2. Listen with Empathy: Listening actively with empathy can definitely help to gain more understanding and ultimately more trust. If they feel they can trust you, there is a greater chance that you will be able to deal more successfully with them in future encounters.
3. Feel their Pain: Elicit and acknowledge the other person’s feelings in the situation of conflict. Remember, they likely are protecting themselves by this behaviour which is the result of some previous painful experience.
4. Challenge their Perceptions: Try to have a discussion of each other’s perceptions of the situation and then you can look for opportunities to alter those perceptions.
5. Reconcile their Interests: Focus on each person’s needs, desires, concerns, and fears. Reconciling interests rather than positions can help you work toward a possible resolution.
6. Focus on the Problem, Not the Person: Work hard to understand what the actual problem is and then try to generate possibilities for resolving it. Try not to make assumptions about their behavior. Instead, be respectful and empathetic as you listen carefully to the problem.
7. Reduce Reactivity: When faced with a difficult person we often react quickly. Instead, take the time to think and focused on identifying the real needs and interests of the other person as well as yourself. Take a deep breath and count to ten before engaging. This does not make the problem go away, however it will increase the oxygen levels of your brain which increases rational thought….your ability to problem solve effectively.
8. Use Conflict as a Resource: Conflict can be a first step in improving your communication skills, in solving a problem, and even in building trust and cooperation. Avoiding conflict can be much more destructive in the workplace as it can possibly escalate into something bigger, so better to face it and deal with it appropriately in a timely manner.
9. Practice Direct Communication: Try to use “I” statements and be clear about points of agreement. Use appropriate body language to show support and attention. Ask powerful problem-solving questions.
10. Create a Future Focus: Don’t promote your ideas but engage in a collaborative conflict resolution conversation.  This requires that you practice active listening and show respect to the other person’s ideas, concerns, and approaches….even if they are being difficult.[/message][su_spacer]

Listening to and showing respect for the people you work can greatly increase the happiness factor in your workplace. It is a good idea to focus on creating a fear-free, honest, open, down-to-earth work environment that fosters creativity, productivity, and engagement. Try to see reality clearly, but choose to address it positively. Espouse a positive attitude that allows you to perceive opportunities, not obstacles. Lead with values, optimism, and fairness. Always employ honest, open, clear, and impactful communication strategies.

One of the most powerful questions you can ask yourself is “Am I able to resolve conflict with difficult people?” Emotionally and socially intelligent people have learned to improve and exercise their ability to influence others in appropriate, beneficial ways.

Always remember, difficult people have built their particular “armour” of behaviour due to some past experience that you likely know nothing about. Most of them are fearful of losing control of a situation that may cause the experience to be repeated for them. In addition, many are not good at problem solving and this can be frustrating and difficult to deal with as well. The better you are at listening actively, showing support, encouragement and empathy, the better chance you will have of gaining their trust and working with them to resolve the conflict or problem you both face.

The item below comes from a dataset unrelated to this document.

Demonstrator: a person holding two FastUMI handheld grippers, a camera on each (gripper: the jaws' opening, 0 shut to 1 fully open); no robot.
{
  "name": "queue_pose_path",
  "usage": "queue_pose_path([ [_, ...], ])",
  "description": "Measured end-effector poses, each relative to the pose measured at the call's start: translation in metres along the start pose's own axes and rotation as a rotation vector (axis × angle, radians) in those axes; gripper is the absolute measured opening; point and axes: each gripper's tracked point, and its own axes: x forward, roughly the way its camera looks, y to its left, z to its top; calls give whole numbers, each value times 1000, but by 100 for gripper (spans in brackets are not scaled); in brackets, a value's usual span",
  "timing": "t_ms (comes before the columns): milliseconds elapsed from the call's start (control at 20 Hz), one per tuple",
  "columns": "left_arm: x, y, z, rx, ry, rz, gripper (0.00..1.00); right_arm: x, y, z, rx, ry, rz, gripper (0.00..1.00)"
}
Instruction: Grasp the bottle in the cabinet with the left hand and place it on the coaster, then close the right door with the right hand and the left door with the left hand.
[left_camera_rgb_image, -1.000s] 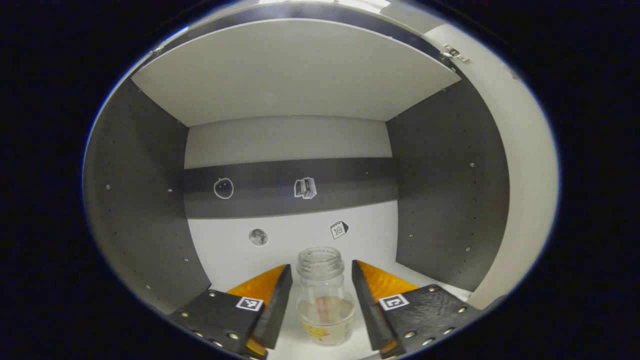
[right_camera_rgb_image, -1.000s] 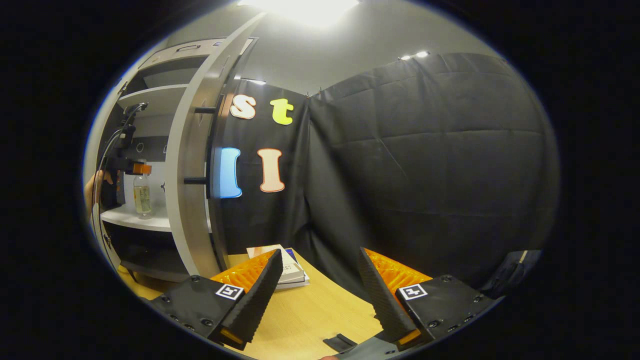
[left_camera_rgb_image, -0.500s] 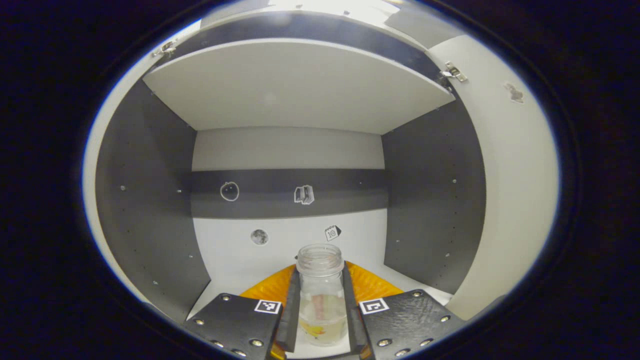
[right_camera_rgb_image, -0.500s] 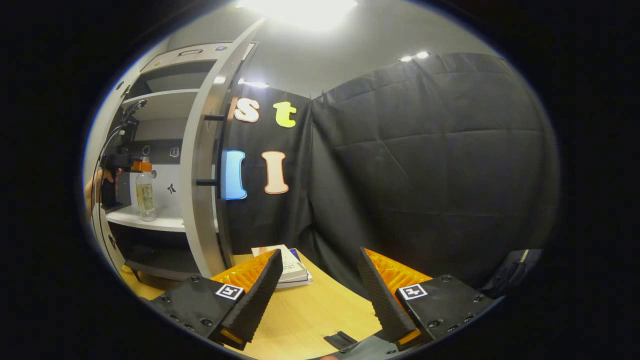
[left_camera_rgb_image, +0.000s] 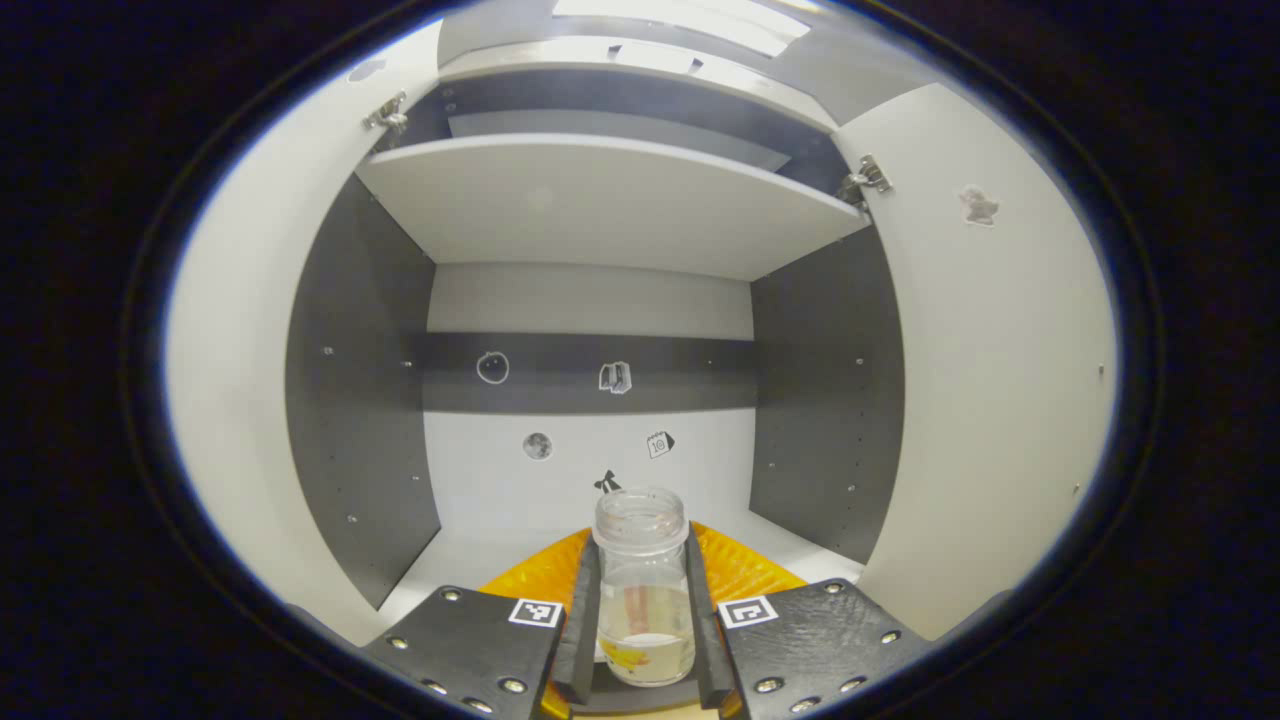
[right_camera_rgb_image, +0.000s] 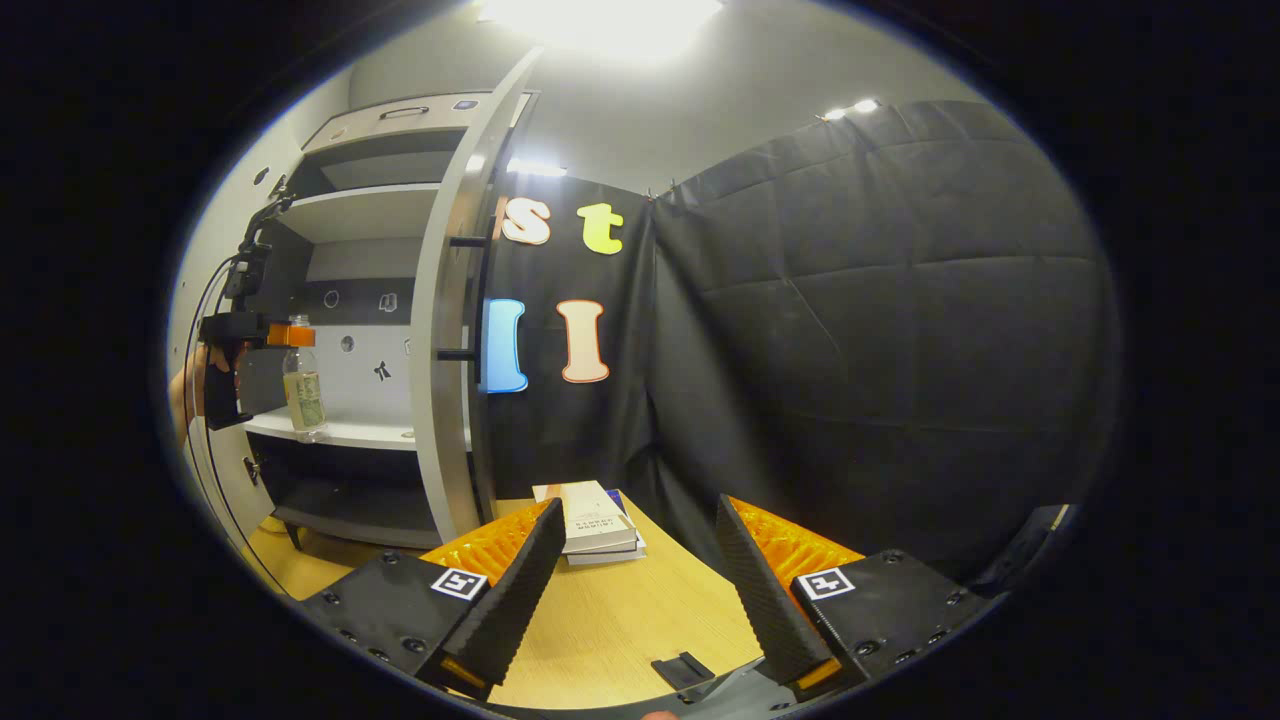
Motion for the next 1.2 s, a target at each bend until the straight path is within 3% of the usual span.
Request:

Finally, sometimes, no matter how hard you try to work with a difficult person, you may not “win”. Remember, it is not “about you”, it is about them and you can only try to help them, they may not want to be helped and you cannot make people do things they do not want to do! So just listen well, be patient and try your best!


Sandy Chernoff
Sandy Chernoff
SANDY'S 30 years of didactic and clinical teaching in study clubs and continuing dental education, coupled with her almost 40 years of Dental Hygiene practice bring a wealth of experience to her interactive soft skills workshops. With her education background she easily customizes interactive sessions to suit the specific needs of her clients. Her energetic and humorous presentation style has entertained and informed audiences from Victoria to New York City. Sandy’s client list includes law firms, teaching institutions, volunteer and professional organizations and conferences, businesses, and individuals. Her newest project is turning her live workshops into e-learning programs using an LMS platform. Her teaching and education background have helped her to produce meaningful and somewhat interactive courses for the learners wanting the convenience of e-learning options. As the author of 5 Secrets to Effective Communication, Sandy has demonstrated her ability to demystify the complexities of communication so that the reader can learn better strategies and approaches which will greatly improve their communication skills and ultimately reduce conflict, resentment, disappointment, complaining, and confusion. As a result, the reader will be able to increase productivity, efficiency and creativity, improve all the relationships in their lives and ultimately enjoy a happier, healthier existence! Sandy blogs regularly on her two websites on the various soft skills topics that are featured in her workshops and e-learning programs.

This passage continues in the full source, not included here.